What needs to be done
Where does the word "jaws" occur in the entries below? Copy every line that has it.

Data shown
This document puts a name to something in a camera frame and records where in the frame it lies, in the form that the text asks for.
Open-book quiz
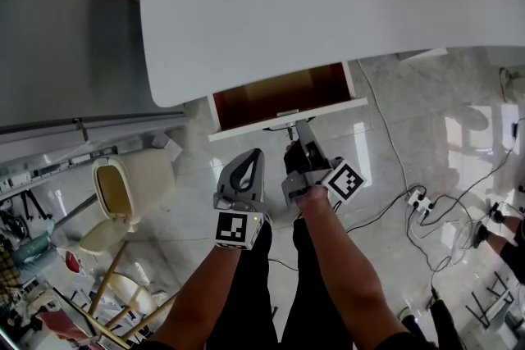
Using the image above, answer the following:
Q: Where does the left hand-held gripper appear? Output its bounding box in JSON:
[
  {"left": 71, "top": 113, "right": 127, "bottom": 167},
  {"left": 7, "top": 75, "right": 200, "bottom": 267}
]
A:
[{"left": 212, "top": 148, "right": 274, "bottom": 252}]

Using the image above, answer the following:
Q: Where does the black metal stand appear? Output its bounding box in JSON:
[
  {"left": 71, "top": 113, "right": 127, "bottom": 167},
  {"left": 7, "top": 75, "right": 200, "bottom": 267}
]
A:
[{"left": 464, "top": 269, "right": 517, "bottom": 330}]

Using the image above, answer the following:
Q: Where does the grey cable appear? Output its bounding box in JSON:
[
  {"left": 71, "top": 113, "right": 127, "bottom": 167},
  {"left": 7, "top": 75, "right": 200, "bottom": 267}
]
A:
[{"left": 345, "top": 192, "right": 411, "bottom": 235}]

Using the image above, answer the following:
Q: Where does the person's right forearm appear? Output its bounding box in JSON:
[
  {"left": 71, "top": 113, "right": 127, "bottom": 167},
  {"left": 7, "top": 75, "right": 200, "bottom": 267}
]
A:
[{"left": 295, "top": 186, "right": 413, "bottom": 343}]

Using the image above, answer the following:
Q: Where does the thin black cable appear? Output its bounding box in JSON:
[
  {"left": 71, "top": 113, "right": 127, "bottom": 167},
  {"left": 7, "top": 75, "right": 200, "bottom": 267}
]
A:
[{"left": 267, "top": 257, "right": 299, "bottom": 272}]

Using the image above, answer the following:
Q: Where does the cream plastic trash bin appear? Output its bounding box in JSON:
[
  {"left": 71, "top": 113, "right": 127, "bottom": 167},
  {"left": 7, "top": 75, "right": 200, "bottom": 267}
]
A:
[{"left": 78, "top": 149, "right": 177, "bottom": 257}]

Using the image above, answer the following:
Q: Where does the long white cable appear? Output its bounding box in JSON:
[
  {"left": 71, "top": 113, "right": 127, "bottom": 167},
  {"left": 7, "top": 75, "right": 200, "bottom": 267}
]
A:
[{"left": 355, "top": 58, "right": 412, "bottom": 194}]

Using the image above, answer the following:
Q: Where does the person's right leg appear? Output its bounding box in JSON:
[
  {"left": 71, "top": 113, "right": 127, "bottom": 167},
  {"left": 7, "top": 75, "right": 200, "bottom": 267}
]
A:
[{"left": 278, "top": 216, "right": 354, "bottom": 346}]

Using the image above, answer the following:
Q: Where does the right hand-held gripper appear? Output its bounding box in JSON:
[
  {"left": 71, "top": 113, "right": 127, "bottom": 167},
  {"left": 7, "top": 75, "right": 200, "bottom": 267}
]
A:
[{"left": 281, "top": 119, "right": 367, "bottom": 205}]

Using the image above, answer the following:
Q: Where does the light wooden frame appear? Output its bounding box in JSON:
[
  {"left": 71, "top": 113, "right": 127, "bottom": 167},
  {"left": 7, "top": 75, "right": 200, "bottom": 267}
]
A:
[{"left": 84, "top": 240, "right": 182, "bottom": 343}]

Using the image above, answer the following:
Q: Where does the pink cloth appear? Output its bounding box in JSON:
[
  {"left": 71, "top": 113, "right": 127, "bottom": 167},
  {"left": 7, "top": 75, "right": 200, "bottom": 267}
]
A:
[{"left": 34, "top": 309, "right": 85, "bottom": 343}]

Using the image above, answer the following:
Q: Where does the person's left leg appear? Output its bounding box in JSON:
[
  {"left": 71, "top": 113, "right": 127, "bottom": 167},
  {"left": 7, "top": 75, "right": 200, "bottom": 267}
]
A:
[{"left": 221, "top": 219, "right": 281, "bottom": 346}]

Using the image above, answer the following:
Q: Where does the white power strip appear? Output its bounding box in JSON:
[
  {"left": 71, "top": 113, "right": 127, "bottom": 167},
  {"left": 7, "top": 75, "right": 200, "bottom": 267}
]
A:
[{"left": 404, "top": 187, "right": 434, "bottom": 219}]

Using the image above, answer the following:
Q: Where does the yellow plaid cloth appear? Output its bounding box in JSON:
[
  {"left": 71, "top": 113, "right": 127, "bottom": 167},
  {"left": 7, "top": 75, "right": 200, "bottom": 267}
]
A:
[{"left": 0, "top": 244, "right": 22, "bottom": 302}]

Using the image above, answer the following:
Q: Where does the person's left forearm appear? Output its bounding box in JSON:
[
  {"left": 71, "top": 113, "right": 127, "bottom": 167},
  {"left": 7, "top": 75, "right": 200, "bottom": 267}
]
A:
[{"left": 149, "top": 219, "right": 274, "bottom": 348}]

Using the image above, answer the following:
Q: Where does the white cardboard piece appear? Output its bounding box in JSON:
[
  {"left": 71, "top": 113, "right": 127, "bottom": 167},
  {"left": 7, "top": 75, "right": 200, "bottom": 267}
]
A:
[{"left": 152, "top": 132, "right": 185, "bottom": 161}]

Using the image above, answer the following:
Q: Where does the white plastic stool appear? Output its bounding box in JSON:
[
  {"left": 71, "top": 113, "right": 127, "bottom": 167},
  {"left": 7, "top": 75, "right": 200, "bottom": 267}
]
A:
[{"left": 105, "top": 272, "right": 160, "bottom": 325}]

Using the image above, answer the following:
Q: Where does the aluminium sliding door frame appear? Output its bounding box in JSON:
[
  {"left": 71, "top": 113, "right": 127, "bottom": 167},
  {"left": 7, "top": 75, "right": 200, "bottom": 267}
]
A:
[{"left": 0, "top": 112, "right": 188, "bottom": 193}]

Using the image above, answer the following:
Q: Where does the red and white bag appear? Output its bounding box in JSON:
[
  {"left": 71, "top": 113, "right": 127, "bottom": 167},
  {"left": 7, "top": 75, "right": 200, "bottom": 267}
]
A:
[{"left": 62, "top": 248, "right": 82, "bottom": 275}]

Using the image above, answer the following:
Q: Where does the person's leg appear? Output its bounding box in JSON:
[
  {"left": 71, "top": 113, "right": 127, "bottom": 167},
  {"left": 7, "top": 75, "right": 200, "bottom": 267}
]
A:
[
  {"left": 396, "top": 296, "right": 457, "bottom": 350},
  {"left": 221, "top": 219, "right": 281, "bottom": 346},
  {"left": 278, "top": 216, "right": 354, "bottom": 346}
]

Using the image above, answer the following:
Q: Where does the black cable with adapter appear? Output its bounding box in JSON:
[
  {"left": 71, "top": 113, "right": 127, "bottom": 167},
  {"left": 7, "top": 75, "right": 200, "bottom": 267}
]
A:
[{"left": 426, "top": 121, "right": 519, "bottom": 215}]

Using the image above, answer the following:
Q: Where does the teal plastic basin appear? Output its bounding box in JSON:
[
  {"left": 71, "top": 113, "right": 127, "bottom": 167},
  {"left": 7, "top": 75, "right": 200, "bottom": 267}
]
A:
[{"left": 10, "top": 216, "right": 57, "bottom": 270}]

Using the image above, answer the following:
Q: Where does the white desk drawer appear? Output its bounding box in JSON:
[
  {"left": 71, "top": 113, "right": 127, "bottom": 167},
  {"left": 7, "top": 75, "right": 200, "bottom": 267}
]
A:
[{"left": 207, "top": 61, "right": 369, "bottom": 143}]

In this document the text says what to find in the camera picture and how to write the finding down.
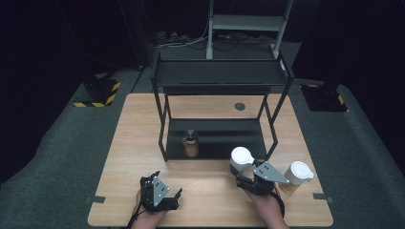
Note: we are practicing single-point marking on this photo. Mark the black two-tier metal rack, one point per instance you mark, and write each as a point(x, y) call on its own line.
point(219, 74)

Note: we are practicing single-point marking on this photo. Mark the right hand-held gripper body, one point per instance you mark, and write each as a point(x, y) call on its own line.
point(269, 175)

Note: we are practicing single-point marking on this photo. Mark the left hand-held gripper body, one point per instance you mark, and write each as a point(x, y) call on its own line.
point(159, 194)

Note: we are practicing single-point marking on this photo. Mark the black base with yellow stripes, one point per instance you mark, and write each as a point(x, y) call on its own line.
point(324, 97)
point(100, 90)

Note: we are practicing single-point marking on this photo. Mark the white lid spice jar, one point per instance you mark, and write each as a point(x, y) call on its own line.
point(297, 173)
point(241, 157)

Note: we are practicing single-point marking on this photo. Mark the black lid spice jar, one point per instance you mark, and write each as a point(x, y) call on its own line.
point(190, 143)

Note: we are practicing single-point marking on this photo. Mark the person's left hand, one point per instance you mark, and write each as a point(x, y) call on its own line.
point(143, 216)

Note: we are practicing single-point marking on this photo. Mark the grey metal stand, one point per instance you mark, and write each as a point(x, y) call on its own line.
point(248, 22)

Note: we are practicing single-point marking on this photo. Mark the grey tape strip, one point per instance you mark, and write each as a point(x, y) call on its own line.
point(95, 199)
point(323, 197)

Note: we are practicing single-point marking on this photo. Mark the grey round table grommet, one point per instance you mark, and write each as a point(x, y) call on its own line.
point(239, 106)

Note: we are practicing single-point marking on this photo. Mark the person's right hand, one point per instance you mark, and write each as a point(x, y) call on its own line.
point(267, 206)

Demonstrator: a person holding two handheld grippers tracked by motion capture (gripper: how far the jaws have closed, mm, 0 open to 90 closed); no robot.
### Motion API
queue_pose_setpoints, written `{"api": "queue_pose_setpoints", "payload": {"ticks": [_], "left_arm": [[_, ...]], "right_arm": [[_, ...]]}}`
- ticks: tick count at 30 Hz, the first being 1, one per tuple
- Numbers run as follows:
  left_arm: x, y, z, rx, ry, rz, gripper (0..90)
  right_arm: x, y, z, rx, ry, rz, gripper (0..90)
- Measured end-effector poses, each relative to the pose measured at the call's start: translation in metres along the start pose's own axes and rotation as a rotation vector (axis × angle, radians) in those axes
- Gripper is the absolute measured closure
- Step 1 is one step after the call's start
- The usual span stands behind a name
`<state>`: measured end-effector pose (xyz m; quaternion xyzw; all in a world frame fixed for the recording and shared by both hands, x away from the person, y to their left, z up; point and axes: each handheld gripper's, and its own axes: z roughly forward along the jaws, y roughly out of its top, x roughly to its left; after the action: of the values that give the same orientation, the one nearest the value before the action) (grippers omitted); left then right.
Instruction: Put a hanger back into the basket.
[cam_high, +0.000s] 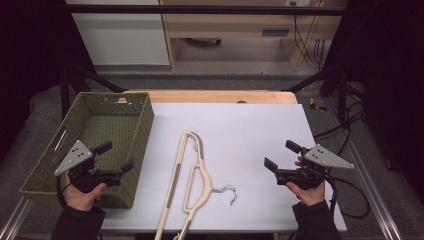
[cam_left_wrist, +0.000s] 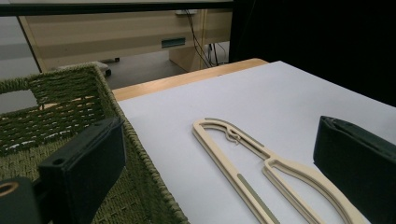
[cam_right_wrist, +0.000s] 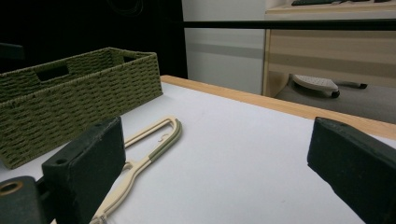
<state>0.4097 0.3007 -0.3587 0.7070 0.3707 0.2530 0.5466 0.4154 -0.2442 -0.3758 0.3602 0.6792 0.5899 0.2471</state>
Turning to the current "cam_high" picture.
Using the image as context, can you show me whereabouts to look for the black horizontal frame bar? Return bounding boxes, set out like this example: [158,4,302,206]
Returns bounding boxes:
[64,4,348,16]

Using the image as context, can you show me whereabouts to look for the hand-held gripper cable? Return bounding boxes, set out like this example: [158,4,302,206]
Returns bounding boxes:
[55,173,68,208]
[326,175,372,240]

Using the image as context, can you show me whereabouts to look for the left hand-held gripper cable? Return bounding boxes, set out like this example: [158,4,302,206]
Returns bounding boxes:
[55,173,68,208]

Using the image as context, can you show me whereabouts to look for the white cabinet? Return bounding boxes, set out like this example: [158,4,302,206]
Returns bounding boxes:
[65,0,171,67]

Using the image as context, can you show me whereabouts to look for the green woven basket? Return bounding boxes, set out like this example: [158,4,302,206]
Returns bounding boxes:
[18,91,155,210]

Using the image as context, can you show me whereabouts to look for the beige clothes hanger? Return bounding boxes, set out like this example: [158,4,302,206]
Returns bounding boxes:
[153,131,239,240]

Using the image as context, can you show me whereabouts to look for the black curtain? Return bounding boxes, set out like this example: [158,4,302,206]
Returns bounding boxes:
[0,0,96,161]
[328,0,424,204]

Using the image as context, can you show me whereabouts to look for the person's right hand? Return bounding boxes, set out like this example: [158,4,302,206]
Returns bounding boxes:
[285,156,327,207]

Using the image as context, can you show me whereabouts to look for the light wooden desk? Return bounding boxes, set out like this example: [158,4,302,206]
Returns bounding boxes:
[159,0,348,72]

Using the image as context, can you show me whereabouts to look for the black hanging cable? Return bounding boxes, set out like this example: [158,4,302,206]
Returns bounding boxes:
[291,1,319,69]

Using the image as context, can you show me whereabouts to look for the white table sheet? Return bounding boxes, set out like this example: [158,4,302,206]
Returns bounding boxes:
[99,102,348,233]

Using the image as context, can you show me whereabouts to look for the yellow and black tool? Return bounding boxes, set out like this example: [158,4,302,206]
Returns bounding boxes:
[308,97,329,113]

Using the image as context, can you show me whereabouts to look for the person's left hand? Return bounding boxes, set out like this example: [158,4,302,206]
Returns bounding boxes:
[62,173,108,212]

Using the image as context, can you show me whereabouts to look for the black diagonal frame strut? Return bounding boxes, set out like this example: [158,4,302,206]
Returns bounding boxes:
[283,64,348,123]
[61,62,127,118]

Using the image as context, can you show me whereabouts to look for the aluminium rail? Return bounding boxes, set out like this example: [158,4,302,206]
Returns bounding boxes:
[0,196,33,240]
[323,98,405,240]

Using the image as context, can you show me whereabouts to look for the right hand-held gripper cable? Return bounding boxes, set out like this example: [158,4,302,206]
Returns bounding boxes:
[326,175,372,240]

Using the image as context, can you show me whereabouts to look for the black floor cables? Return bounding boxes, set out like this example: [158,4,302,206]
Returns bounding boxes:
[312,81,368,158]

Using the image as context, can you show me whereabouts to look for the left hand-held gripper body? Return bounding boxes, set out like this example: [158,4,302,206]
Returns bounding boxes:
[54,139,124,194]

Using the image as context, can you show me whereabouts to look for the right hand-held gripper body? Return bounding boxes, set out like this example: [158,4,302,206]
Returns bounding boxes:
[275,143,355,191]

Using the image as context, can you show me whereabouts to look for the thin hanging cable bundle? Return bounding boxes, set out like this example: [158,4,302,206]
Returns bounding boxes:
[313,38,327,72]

Response area
Demonstrator: a person holding two handheld grippers tracked by motion capture (gripper: how far the jaws have closed, mm, 0 open to 90 closed); no robot.
`<state>`: measured end-effector pose (xyz m; quaternion xyzw; all in a world frame fixed for the recording and shared by both hands, x away from the person, y to their left, z up; point and axes: each handheld gripper's, and its own axes: z roughly forward along the jaws, y roughly out of its top, x roughly to its left; after the action: of the values that give the same orientation, the one nearest the value before the action) (grippers omitted); left then right.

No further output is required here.